=== Section Start ===

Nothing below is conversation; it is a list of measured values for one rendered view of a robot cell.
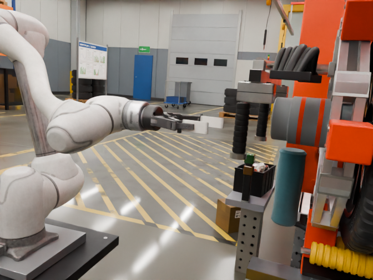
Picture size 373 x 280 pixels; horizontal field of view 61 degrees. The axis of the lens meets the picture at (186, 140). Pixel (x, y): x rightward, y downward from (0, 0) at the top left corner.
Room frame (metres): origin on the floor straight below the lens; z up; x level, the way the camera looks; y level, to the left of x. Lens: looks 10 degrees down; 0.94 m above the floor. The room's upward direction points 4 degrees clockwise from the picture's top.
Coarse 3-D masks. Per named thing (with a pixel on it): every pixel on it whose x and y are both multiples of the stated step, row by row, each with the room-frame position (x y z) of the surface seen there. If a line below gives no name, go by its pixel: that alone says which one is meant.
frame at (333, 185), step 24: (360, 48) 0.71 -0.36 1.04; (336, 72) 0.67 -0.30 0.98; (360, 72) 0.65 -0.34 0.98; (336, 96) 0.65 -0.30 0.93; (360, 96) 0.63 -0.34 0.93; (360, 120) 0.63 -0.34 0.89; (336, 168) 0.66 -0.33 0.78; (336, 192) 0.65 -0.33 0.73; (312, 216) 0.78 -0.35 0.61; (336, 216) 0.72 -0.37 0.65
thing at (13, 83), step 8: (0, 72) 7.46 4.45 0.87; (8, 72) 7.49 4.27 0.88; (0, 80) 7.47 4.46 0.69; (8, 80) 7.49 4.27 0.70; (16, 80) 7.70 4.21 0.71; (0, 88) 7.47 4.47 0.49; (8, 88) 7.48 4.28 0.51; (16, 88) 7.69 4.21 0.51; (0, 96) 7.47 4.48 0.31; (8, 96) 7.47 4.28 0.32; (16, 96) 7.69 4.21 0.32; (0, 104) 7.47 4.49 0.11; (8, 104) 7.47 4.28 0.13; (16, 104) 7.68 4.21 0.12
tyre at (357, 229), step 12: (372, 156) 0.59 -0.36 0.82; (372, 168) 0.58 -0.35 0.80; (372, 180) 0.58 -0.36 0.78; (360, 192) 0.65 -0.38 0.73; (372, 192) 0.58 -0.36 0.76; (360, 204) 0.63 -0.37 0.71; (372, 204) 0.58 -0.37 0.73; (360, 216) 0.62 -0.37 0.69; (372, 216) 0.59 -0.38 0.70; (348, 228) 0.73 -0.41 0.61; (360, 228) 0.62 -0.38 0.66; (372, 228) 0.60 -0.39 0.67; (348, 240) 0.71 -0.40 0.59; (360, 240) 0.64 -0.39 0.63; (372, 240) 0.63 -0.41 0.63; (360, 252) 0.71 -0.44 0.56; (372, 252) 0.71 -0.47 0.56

=== Section End ===

> ASSIGNMENT: Output each line above exactly as it stands, omitting the pictures.

> TASK RESPONSE:
Nothing below is conversation; it is a list of measured values for one rendered view of a robot cell.
Picture size 373 x 280 pixels; horizontal field of view 61 degrees. The axis of the lens meets the picture at (186, 140). Pixel (x, y): x rightward, y downward from (0, 0) at the top left corner.
Room frame (metres): origin on the floor straight below the lens; z up; x level, the way the camera looks; y level, to the left of x. Lens: looks 10 degrees down; 0.94 m above the floor. The room's upward direction points 4 degrees clockwise from the picture's top.
Coarse 3-D masks. Per named thing (with a pixel on it): every pixel on it whose x and y are both multiples of the stated step, row by row, each with the room-frame position (x y z) of the surface seen there. If a line below gives no name, go by its pixel: that alone says which one is meant.
frame at (333, 185), step 24: (360, 48) 0.71 -0.36 1.04; (336, 72) 0.67 -0.30 0.98; (360, 72) 0.65 -0.34 0.98; (336, 96) 0.65 -0.30 0.93; (360, 96) 0.63 -0.34 0.93; (360, 120) 0.63 -0.34 0.89; (336, 168) 0.66 -0.33 0.78; (336, 192) 0.65 -0.33 0.73; (312, 216) 0.78 -0.35 0.61; (336, 216) 0.72 -0.37 0.65
thing at (13, 83), step 8: (0, 72) 7.46 4.45 0.87; (8, 72) 7.49 4.27 0.88; (0, 80) 7.47 4.46 0.69; (8, 80) 7.49 4.27 0.70; (16, 80) 7.70 4.21 0.71; (0, 88) 7.47 4.47 0.49; (8, 88) 7.48 4.28 0.51; (16, 88) 7.69 4.21 0.51; (0, 96) 7.47 4.48 0.31; (8, 96) 7.47 4.28 0.32; (16, 96) 7.69 4.21 0.32; (0, 104) 7.47 4.49 0.11; (8, 104) 7.47 4.28 0.13; (16, 104) 7.68 4.21 0.12
tyre at (357, 229), step 12: (372, 156) 0.59 -0.36 0.82; (372, 168) 0.58 -0.35 0.80; (372, 180) 0.58 -0.36 0.78; (360, 192) 0.65 -0.38 0.73; (372, 192) 0.58 -0.36 0.76; (360, 204) 0.63 -0.37 0.71; (372, 204) 0.58 -0.37 0.73; (360, 216) 0.62 -0.37 0.69; (372, 216) 0.59 -0.38 0.70; (348, 228) 0.73 -0.41 0.61; (360, 228) 0.62 -0.38 0.66; (372, 228) 0.60 -0.39 0.67; (348, 240) 0.71 -0.40 0.59; (360, 240) 0.64 -0.39 0.63; (372, 240) 0.63 -0.41 0.63; (360, 252) 0.71 -0.44 0.56; (372, 252) 0.71 -0.47 0.56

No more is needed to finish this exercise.